As slm alkm,
Is it not shirk addressing/requesting the Prophet as in the Saturday Section of the Dalailil Khayrat?
Wa alkm slm
Why is it shirk? Don’t you address the Prophet (s) 5 times a day in at-Tahiyaat?
See: ‘How can we seek help from Prophet Muhammad if we are only allowed to seek help from God?‘ at Dar al-Fatawa al-Misriyya (Egypt’s Religious Affairs Ministry).
Excerpts from the Fatwa:
Allah the Almighty says, “Do not make [your] calling of the Messenger among yourselves as the call of one of you to another” [Qur`an 24: 63]. A request may constitute worshipping the person to whom the request is directed such as in the verse, “And ask Allah of his bounty” [Qur`an 4: 32], or it may not be so as in the verse “For the petitioner and the deprived” [Qur`an 70: 25]. Furthermore, seeking help may constitute directing worship to the object or person from whom help is sought as in the verse “It is You we worship and You we ask for help” [Qur`an 1: 5] or it may not be so as in, “And seek help through patience and prayer” [Qur`an 2: 45]. Love may constitute worship of the beloved or it may not be as the Prophet says in the hadith,
“Love Allah for the blessings He has poured on you, and love me through your love for Allah and love the members of my household through your love for me.

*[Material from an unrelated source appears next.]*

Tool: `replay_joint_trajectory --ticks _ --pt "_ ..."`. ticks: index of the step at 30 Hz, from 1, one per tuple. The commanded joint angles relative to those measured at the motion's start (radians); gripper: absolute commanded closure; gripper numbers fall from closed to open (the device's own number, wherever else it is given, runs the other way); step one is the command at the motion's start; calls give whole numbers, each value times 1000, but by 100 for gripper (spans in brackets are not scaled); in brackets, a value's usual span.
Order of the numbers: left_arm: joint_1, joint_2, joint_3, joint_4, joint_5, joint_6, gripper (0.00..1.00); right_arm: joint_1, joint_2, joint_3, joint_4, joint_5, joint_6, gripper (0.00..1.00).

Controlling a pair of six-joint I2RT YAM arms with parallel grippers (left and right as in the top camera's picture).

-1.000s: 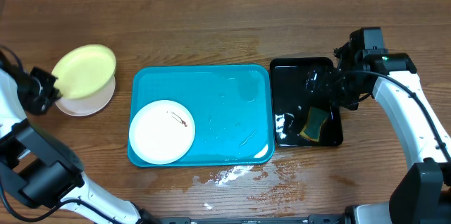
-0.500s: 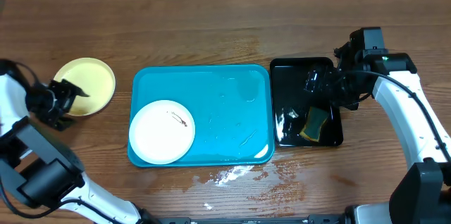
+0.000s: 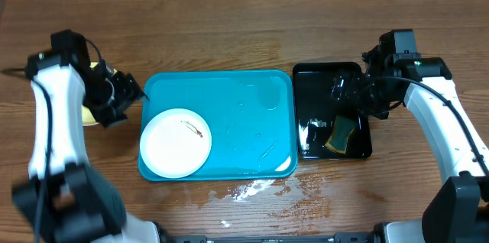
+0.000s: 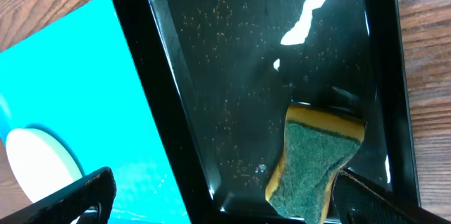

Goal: Clean dirty plates on tray and stack at the side
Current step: 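Release the yellow plate and move the left gripper to the stained white plate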

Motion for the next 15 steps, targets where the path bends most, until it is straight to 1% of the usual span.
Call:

Shirk then means glorifying other than Allah in the manner due to Him. The Almighty says,
So do not attribute to Allah equals while you know [that there is nothing similar to Him]. [Qur`an 2: 22].
Allah also says:
And [yet], among the people are those who take other than Allah as equals [to Him]. They love them as they [should] love Allah. But those who believe are stronger in love for Allah. [Qur`an 2: 165).
Based on this, the difference between wasila and shirk becomes clear. Wasila includes venerating what Allah has venerated and doing so is in fact venerating Allah as per His words, Exalted be Him,
That [is so]. And whoever honors the symbols of Allah – indeed, it is from the piety of hearts. [Al-Hajj: 32].

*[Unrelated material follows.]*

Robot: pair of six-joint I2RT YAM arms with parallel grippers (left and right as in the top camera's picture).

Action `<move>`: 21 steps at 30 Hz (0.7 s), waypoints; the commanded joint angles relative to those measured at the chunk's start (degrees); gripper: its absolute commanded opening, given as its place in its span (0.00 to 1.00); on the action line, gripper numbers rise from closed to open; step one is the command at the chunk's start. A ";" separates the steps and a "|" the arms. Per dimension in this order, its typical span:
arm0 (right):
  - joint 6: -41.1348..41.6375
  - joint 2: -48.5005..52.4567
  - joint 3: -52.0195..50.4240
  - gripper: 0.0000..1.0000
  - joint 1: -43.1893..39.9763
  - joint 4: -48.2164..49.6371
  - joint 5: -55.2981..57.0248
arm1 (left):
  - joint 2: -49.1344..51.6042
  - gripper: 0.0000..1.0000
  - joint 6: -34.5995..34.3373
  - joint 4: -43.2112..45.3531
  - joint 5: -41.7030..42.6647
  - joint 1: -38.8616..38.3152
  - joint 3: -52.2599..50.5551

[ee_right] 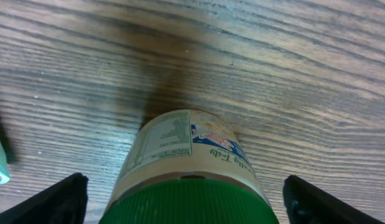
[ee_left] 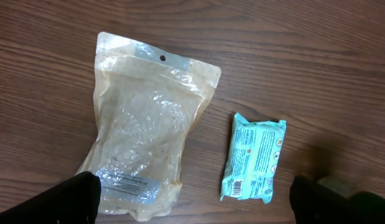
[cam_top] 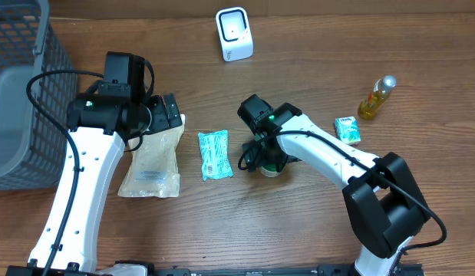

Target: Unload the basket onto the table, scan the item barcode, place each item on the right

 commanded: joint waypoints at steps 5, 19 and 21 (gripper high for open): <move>-0.42 -0.61 -0.26 0.90 0.02 0.79 0.61 | -0.07 1.00 0.46 0.00 -0.35 0.24 0.44; -0.42 -0.61 -0.26 0.81 0.02 -0.52 0.61 | -0.07 1.00 0.46 0.00 -0.35 0.24 0.44; -0.39 -0.61 -0.26 0.82 0.02 -0.50 0.59 | -0.07 1.00 0.46 0.00 -0.35 0.24 0.44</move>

Contrary to this, shirk would mean venerating an entity either alongside or other than Allah. Therefore, the angels’ prostration before Prophet Adam (peace be upon him) was out of faith and monotheism, while the polytheists’ prostration before the idols was disbelief and shirk, even though the prostration in both cases was to other than Allah. However, since the angels’ prostration to Prophet Adam was a form of glorifying what Allah has venerated and performed in the manner prescribed by Allah, it was permissible and rewardable, while the polytheists’ prostration to idols was a veneration emulating that which is due to Allah and therefore prohibited and punishable.